O muerte, incluso. Hoy se habla mucho del balconing, pero lo cierto es que, durante los noventa, murieron un huevo de turistas al caer desde sus terrazas. Por no hablar de los numerosos chavales que amanecieron flotando boca abajo, en el mar. Me acuerdo de un embarcadero de madera –ya desaparecido– en la Playa de Magaluf, en el que durante un tiempo, y prácticamente a ritmo semanal, se llevaban de ahí a alguien con el cuello roto, después de haberse lanzado de cabeza, y en plena noche, a unas aguas demasiado poco profundas.

Todavía me veo ahí, todo un retaco de pueblo con el " Kill 'em All" atronando en el walkman, intentando pasar desapercibido entre barriletes cuellicortos con camisetas del Aston Villa: peña con tatuajes decolorados en los antebrazos, especialistas en engullir tanto alcohol como botes de salsa HP les fuera posible… Pero también en reventar a puñetazos los cristales de las cabinas de Telefónica en pleno subidón. O de todos esos chavales, dos o tres años mayores que yo, rojos y cocidos como gambas al vapor, que después de beberse su propio peso en alcohol barato terminaban en un rincón, estallando en cualquier tipo de fluido corporal por cualquiera de sus maltrechos orificios.

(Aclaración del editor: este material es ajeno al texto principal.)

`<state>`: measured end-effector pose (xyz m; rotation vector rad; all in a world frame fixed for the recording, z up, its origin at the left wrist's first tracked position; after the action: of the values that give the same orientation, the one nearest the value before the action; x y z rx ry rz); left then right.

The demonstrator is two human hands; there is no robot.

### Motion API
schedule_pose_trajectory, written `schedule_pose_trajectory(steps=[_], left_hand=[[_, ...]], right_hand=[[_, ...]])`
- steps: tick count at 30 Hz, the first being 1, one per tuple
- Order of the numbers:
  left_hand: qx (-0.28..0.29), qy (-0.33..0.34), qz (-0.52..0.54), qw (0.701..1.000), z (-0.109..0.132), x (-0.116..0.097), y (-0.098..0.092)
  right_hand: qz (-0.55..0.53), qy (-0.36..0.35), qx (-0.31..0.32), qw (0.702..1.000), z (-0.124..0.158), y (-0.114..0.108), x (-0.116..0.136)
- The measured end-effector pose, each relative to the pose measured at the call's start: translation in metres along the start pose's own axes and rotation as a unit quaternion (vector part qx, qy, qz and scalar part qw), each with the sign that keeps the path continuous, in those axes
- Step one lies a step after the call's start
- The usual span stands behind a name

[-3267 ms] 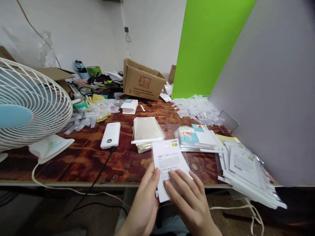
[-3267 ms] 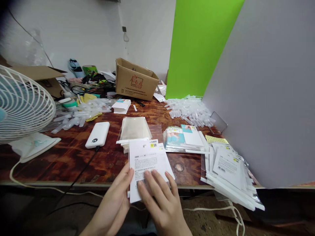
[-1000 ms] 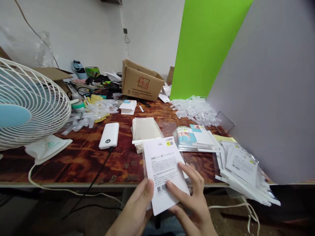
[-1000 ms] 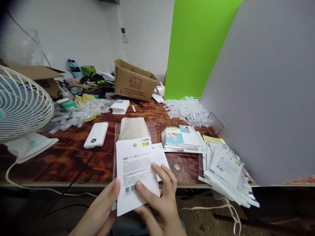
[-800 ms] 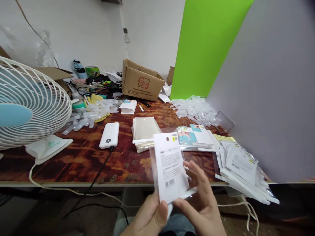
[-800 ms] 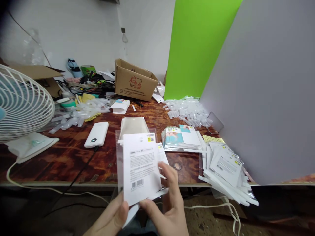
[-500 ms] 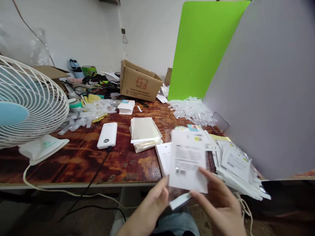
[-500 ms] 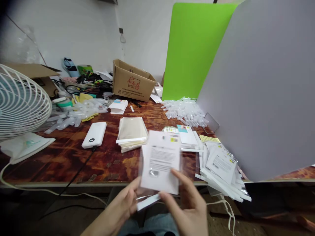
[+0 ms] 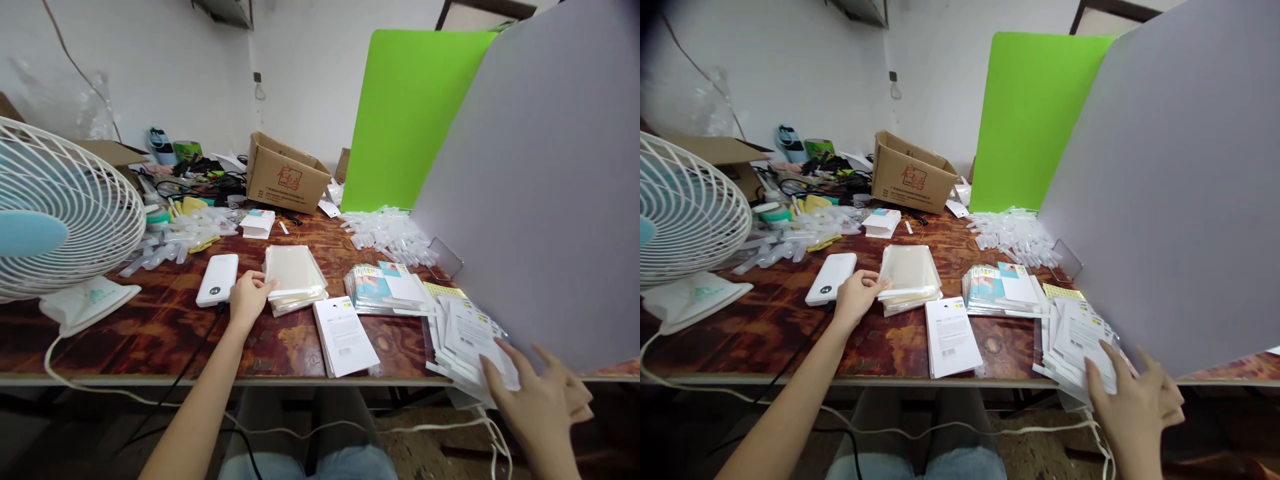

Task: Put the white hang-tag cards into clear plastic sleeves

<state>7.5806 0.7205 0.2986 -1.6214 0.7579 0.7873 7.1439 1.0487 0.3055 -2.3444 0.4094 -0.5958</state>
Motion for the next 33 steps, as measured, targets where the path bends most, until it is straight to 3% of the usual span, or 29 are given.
schedule_pose_trajectory(steps=[2, 4, 5, 8, 12, 18, 22, 26, 33], left_hand=[[-0.016, 0.001, -0.002, 1.0, 0.005, 0.0, -0.006], [-0.028, 0.002, 0.002, 1.0, 0.007, 0.0, -0.009], [-0.031, 0.003, 0.009, 0.999, 0.007, -0.001, -0.01], [-0.032, 0.009, 0.057, 0.998, 0.005, -0.004, -0.01], [0.02, -0.008, 0.196, 0.98, 0.016, -0.015, -0.006], [0.109, -0.053, 0.375, 0.919, 0.06, -0.04, -0.003], [0.132, -0.106, 0.449, 0.877, 0.078, -0.042, -0.002], [0.119, -0.151, 0.506, 0.841, 0.086, -0.039, -0.004], [0.142, -0.166, 0.536, 0.816, 0.097, -0.045, 0.005]], right_hand=[[-0.038, -0.114, -0.01, 0.993, 0.008, 0.003, 0.072], [-0.123, -0.247, 0.091, 0.957, 0.029, 0.023, 0.151], [-0.117, -0.307, 0.129, 0.936, 0.042, 0.033, 0.183], [-0.092, -0.393, 0.128, 0.906, 0.069, 0.046, 0.236], [-0.114, -0.399, 0.097, 0.904, 0.086, 0.048, 0.239], [-0.117, -0.373, 0.078, 0.917, 0.083, 0.037, 0.233], [-0.063, -0.404, 0.089, 0.908, 0.082, 0.036, 0.234], [-0.056, -0.432, 0.086, 0.896, 0.085, 0.031, 0.228], [-0.222, -0.315, 0.061, 0.921, 0.08, 0.024, 0.22]])
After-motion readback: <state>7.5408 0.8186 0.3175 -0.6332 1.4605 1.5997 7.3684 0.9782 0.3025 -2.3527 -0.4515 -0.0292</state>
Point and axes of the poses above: each hand's wrist, its own z-axis away from the middle knuckle, its own y-axis out of the palm, x = y × z, the point moved 9 cm from there along -z, towards the middle knuckle, and after that the axes turned 3 degrees about -x, right-handed, at the moved point
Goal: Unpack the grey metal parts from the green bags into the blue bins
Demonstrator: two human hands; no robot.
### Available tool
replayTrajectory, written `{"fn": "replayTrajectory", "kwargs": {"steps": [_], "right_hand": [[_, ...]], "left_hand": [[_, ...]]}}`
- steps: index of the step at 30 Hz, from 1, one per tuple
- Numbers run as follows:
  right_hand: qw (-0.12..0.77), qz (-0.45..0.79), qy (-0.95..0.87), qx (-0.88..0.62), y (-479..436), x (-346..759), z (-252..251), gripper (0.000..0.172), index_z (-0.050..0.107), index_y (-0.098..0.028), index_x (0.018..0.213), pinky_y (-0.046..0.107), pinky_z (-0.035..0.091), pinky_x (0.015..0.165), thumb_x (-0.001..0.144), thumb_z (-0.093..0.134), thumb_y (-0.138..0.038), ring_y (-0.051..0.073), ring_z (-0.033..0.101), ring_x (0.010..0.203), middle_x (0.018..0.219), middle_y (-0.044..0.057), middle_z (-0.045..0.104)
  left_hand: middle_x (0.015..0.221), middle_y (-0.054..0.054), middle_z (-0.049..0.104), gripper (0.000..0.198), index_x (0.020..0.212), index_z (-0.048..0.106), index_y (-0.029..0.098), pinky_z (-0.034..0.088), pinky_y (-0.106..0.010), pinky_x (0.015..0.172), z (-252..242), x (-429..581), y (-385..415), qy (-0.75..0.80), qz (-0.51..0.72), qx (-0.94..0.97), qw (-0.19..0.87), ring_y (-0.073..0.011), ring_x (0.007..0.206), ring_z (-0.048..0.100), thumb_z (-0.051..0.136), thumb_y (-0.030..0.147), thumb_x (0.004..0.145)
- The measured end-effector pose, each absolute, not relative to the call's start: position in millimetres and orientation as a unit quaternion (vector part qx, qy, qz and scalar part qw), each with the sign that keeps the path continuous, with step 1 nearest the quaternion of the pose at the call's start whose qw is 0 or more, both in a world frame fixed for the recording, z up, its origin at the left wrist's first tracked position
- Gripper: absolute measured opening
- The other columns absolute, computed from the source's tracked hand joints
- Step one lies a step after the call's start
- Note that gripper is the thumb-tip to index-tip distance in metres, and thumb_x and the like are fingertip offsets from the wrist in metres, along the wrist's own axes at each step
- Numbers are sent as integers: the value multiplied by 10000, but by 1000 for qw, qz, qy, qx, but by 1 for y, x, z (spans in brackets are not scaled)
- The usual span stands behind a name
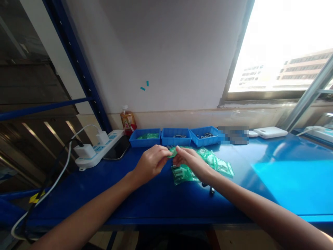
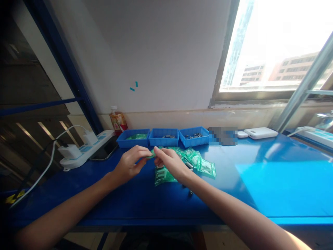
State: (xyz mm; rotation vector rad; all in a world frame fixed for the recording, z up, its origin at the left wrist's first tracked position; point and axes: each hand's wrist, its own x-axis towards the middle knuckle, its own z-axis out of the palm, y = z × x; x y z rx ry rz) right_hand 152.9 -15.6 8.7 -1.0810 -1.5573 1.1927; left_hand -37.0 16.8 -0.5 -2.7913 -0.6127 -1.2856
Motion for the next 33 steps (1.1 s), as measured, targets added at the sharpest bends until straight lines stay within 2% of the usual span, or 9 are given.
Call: {"fn": "replayTrajectory", "kwargs": {"steps": [4,8,11,14,18,22,26,30,33], "right_hand": [[459,422,-632,-460,-7,155,0,299,558,-160,700,271,454,616,839,512,-421,154,573,631,621,5,571],[455,208,-722,-478,-1,163,-7,231,579,-171,721,253,418,564,875,473,-308,131,508,575,614,-5,514],[428,54,-798,-421,-2,166,-10,218,660,-179,951,260,450,646,893,455,-226,142,538,695,802,42,554],[410,7,-833,-372,-5,165,-14,330,633,-206,1146,272,490,704,905,412,-165,160,573,806,926,76,553],[410,-42,-838,-358,-4,164,-17,388,633,-226,1174,315,526,745,890,395,-112,180,582,867,988,96,538],[438,-51,-823,-358,-6,163,-14,380,584,-253,1229,349,538,837,904,418,-143,199,578,1007,1148,111,506],[456,-57,-813,-357,-11,165,-4,394,495,-237,1299,384,518,907,910,455,-199,245,497,1183,1278,138,434],[449,-71,-798,-395,-8,176,6,399,473,-211,1302,380,514,872,904,479,-240,252,527,1115,1211,140,480],[449,-102,-767,-447,1,189,9,435,446,-197,1306,413,491,871,882,509,-270,267,544,1052,1164,135,518]], "left_hand": [[1047,-74,635,172,1043,606,211,436,-338,865,2,-32,12,-210,-344,-915,-29,-204,978,560,544,238,885],[970,-76,632,357,1024,581,177,467,-315,759,6,-24,9,-328,-357,-822,-300,-207,901,590,500,493,878],[815,-57,630,495,911,597,148,450,-276,620,9,-24,13,-381,-381,-693,-479,-169,717,594,378,591,888],[739,-52,636,454,778,624,122,427,-252,584,14,-31,21,-421,-369,-613,-558,-136,628,578,529,564,814],[704,-42,664,215,748,644,121,435,-229,579,18,-41,29,-436,-339,-542,-633,-108,577,576,683,323,687],[690,-28,666,177,779,627,131,449,-211,561,16,-42,35,-451,-369,-505,-637,-96,560,579,701,212,641],[659,8,629,199,819,610,137,443,-185,542,16,-49,50,-464,-505,-491,-537,-76,549,558,691,242,671],[658,20,593,185,806,606,133,423,-175,522,15,-72,73,-488,-565,-499,-440,-67,543,536,666,265,690],[700,0,611,224,847,606,137,387,-176,484,7,-83,84,-543,-531,-515,-398,-67,516,516,636,325,729]]}}
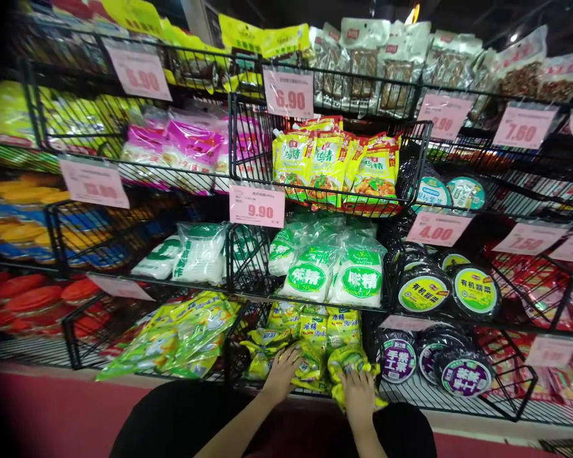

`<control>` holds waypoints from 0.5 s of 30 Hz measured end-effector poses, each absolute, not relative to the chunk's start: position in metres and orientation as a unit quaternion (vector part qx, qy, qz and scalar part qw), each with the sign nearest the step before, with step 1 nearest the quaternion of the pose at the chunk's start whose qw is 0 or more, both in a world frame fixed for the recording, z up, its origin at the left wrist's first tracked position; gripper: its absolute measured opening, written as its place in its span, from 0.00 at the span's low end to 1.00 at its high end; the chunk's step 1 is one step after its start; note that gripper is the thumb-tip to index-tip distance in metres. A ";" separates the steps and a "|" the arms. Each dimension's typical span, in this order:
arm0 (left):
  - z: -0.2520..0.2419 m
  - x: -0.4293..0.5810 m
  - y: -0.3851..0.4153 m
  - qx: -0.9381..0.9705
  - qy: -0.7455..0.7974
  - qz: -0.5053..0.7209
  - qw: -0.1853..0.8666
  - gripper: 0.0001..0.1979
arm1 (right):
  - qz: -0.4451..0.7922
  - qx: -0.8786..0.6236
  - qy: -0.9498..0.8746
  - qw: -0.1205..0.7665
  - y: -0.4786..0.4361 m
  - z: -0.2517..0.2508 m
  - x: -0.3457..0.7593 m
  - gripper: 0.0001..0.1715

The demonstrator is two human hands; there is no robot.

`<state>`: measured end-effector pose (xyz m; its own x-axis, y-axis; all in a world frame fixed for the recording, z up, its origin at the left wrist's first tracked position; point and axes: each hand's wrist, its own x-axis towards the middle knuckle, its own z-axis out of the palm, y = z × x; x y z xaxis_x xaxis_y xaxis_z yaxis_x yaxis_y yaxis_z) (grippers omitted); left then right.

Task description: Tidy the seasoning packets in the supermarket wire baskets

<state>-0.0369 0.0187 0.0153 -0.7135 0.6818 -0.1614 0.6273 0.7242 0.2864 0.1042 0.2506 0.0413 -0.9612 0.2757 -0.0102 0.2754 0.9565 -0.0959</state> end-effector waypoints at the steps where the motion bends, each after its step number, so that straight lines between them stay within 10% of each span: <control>1: 0.015 -0.038 0.018 0.356 0.920 0.106 0.126 0.32 | 0.053 -0.141 -0.988 0.019 0.248 0.038 0.116 0.18; 10: 0.019 -0.035 0.032 0.327 0.934 0.073 0.123 0.32 | 0.197 -0.093 -0.975 0.039 0.256 0.057 0.137 0.19; 15: 0.030 -0.058 0.062 0.284 0.929 0.004 0.235 0.36 | 0.250 -0.012 -0.967 -0.048 0.283 0.050 0.135 0.55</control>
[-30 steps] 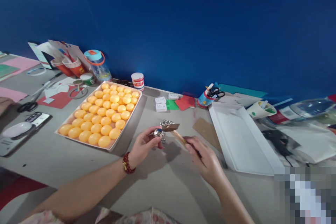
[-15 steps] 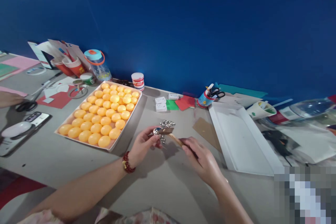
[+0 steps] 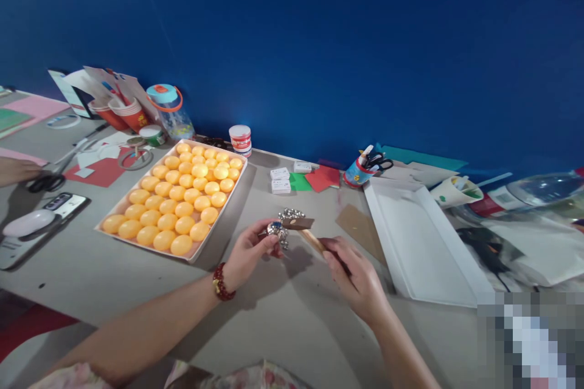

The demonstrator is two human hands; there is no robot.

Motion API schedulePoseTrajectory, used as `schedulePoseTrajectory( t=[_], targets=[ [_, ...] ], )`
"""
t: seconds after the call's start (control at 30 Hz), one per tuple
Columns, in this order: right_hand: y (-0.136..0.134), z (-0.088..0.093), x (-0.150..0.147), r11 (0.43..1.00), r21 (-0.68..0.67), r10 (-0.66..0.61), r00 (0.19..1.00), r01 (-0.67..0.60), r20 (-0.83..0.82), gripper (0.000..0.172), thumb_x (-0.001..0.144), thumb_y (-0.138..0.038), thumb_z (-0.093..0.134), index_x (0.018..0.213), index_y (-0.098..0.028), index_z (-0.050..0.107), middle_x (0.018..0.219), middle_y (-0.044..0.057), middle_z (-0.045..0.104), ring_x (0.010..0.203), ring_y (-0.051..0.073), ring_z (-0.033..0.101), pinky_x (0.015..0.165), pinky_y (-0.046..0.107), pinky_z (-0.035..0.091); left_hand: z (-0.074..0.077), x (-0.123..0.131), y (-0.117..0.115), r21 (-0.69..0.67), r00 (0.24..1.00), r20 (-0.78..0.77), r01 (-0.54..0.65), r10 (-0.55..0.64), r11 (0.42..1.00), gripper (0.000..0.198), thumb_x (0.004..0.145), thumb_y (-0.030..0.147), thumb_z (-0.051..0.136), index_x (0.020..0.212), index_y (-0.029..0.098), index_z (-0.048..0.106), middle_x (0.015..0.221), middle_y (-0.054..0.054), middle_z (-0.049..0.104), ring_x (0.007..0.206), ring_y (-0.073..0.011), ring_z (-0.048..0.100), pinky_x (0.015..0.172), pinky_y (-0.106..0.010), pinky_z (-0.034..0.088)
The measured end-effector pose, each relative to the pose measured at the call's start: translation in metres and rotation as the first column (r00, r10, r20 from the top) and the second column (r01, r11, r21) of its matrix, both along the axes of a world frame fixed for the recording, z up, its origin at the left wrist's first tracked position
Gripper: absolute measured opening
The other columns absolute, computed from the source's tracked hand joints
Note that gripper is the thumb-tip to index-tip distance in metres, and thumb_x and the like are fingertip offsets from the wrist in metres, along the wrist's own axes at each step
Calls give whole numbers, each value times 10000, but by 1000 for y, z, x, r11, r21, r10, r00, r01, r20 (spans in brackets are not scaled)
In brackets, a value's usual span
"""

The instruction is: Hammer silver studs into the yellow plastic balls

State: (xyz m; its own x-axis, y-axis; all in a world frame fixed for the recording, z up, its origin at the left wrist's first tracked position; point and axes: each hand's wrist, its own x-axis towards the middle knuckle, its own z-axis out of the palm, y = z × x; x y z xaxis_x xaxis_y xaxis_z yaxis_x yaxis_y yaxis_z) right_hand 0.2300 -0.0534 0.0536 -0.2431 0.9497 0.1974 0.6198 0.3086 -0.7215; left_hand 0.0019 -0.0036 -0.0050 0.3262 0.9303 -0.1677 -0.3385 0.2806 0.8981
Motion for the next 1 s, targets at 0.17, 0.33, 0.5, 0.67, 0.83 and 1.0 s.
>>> schedulePoseTrajectory(
  t=[0.17, 0.33, 0.5, 0.67, 0.83, 1.0],
  targets=[
    [1, -4, 1, 999, -37, 5, 1000, -5, -8, 211, 987, -275, 397, 1091, -218, 571, 946, 61, 631, 820, 175, 630, 720, 263, 490, 2, 0, -1, 32, 1000, 12, -9, 9, 999, 409, 838, 307, 666, 1217, 173, 590, 672, -9, 660, 651, -151, 642, 649, -274, 485],
    [-1, -6, 2, 997, -77, -12, 999, 9, -45, 223, 992, -294, 388, 1102, -214, 566, 914, 57, 628, 745, 160, 634, 658, 250, 497, 3, -1, -1, 42, 1000, 1, 15, -15, 999, 414, 847, 294, 650, 1237, 177, 578, 710, -28, 678, 662, -152, 639, 622, -252, 455],
    [0, -3, 1, 998, -66, -1, 999, -2, -35, 223, 994, -297, 387, 1106, -217, 563, 951, 68, 629, 775, 167, 635, 681, 264, 502, 4, -1, -2, 39, 1000, 12, 5, -6, 999, 406, 842, 283, 653, 1230, 186, 582, 751, -33, 680, 673, -149, 635, 613, -242, 439],
    [0, -3, 0, 998, -69, 7, 1000, -7, -4, 228, 993, -294, 387, 1096, -215, 574, 916, 62, 639, 776, 173, 638, 699, 274, 507, 5, -2, -2, 22, 999, 37, 28, -29, 999, 418, 842, 274, 649, 1242, 178, 575, 794, -51, 680, 699, -157, 635, 621, -246, 448],
    [3, -9, 7, 984, 48, -170, 985, 170, -2, 236, 987, -317, 398, 1096, -206, 575, 889, 66, 640, 778, 184, 640, 669, 273, 514, 6, -2, -3, 17, 991, 125, 53, -55, 998, 421, 817, 273, 672, 1216, 169, 589, 912, -73, 661, 685, -139, 601, 618, -254, 473],
    [16, -24, 28, 897, 286, -407, 882, 337, 238, 273, 986, -341, 386, 1108, -192, 579, 971, 92, 642, 834, 206, 642, 695, 302, 505, 6, -2, -3, -13, 983, 177, 55, -52, 998, 353, 839, 324, 650, 1158, 180, 610, 1024, -77, 613, 609, -81, 505, 549, -231, 460]
  ],
)
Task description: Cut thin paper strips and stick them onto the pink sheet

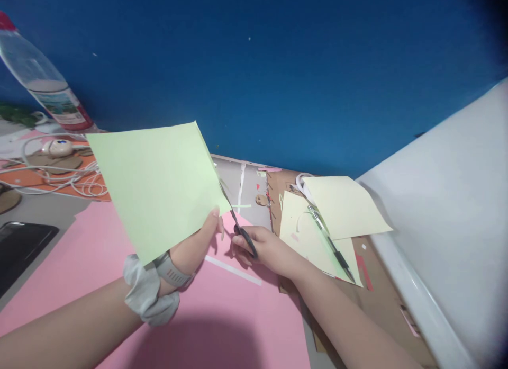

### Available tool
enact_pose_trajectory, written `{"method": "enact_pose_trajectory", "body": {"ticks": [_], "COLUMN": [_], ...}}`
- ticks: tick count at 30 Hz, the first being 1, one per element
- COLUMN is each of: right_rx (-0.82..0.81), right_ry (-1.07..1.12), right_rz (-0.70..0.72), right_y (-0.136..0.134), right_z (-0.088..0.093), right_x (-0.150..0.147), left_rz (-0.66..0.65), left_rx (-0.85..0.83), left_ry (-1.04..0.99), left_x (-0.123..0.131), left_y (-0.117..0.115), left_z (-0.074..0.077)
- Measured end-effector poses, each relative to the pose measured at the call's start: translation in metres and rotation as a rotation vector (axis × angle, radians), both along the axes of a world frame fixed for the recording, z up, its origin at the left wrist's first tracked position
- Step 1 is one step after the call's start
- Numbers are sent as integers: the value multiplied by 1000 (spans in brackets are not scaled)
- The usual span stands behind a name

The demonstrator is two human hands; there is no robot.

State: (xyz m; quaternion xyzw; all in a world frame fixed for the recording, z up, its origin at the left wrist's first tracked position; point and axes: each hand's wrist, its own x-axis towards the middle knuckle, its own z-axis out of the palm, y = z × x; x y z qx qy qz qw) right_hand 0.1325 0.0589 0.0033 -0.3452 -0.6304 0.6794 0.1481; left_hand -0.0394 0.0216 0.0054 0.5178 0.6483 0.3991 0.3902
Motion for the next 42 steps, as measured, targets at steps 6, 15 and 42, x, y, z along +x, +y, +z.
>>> {"method": "enact_pose_trajectory", "body": {"ticks": [6, 15, 42], "right_rx": [-26, -18, -23], "right_ry": [2, -3, -14], "right_rz": [-15, 1, -18], "right_y": [-1, 0, 0], "right_z": [-2, -4, -1], "right_x": [0, 0, 0], "left_rz": [35, 49, 71], "left_rx": [15, 25, 61], "left_ry": [31, -77, -155], "left_x": [1, 5, 6], "left_y": [0, -1, -1], "left_z": [1, 7, 6]}}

Aunque fueran tres meses al año, el hecho de haber crecido en Magaluf y haber estado expuesto de forma pasiva a tales dosis de barbarie y salvajismo veraniego no sólo ha servido para ir recopilando en mi subconsciente un puñado de anécdotas de todo color y calibre. Más bien, y a medida que me he ido haciendo mayor, a tomar conciencia de los problemas y contradicciones de nuestro modelo turístico: a temblar –de miedo, o tal vez de asco– cada vez que veo un bote de salsa HP; a tener muy claro que, a veces y en ciertos lugares, las diferencias entre los humanos y el reino animal son más bien mínimas.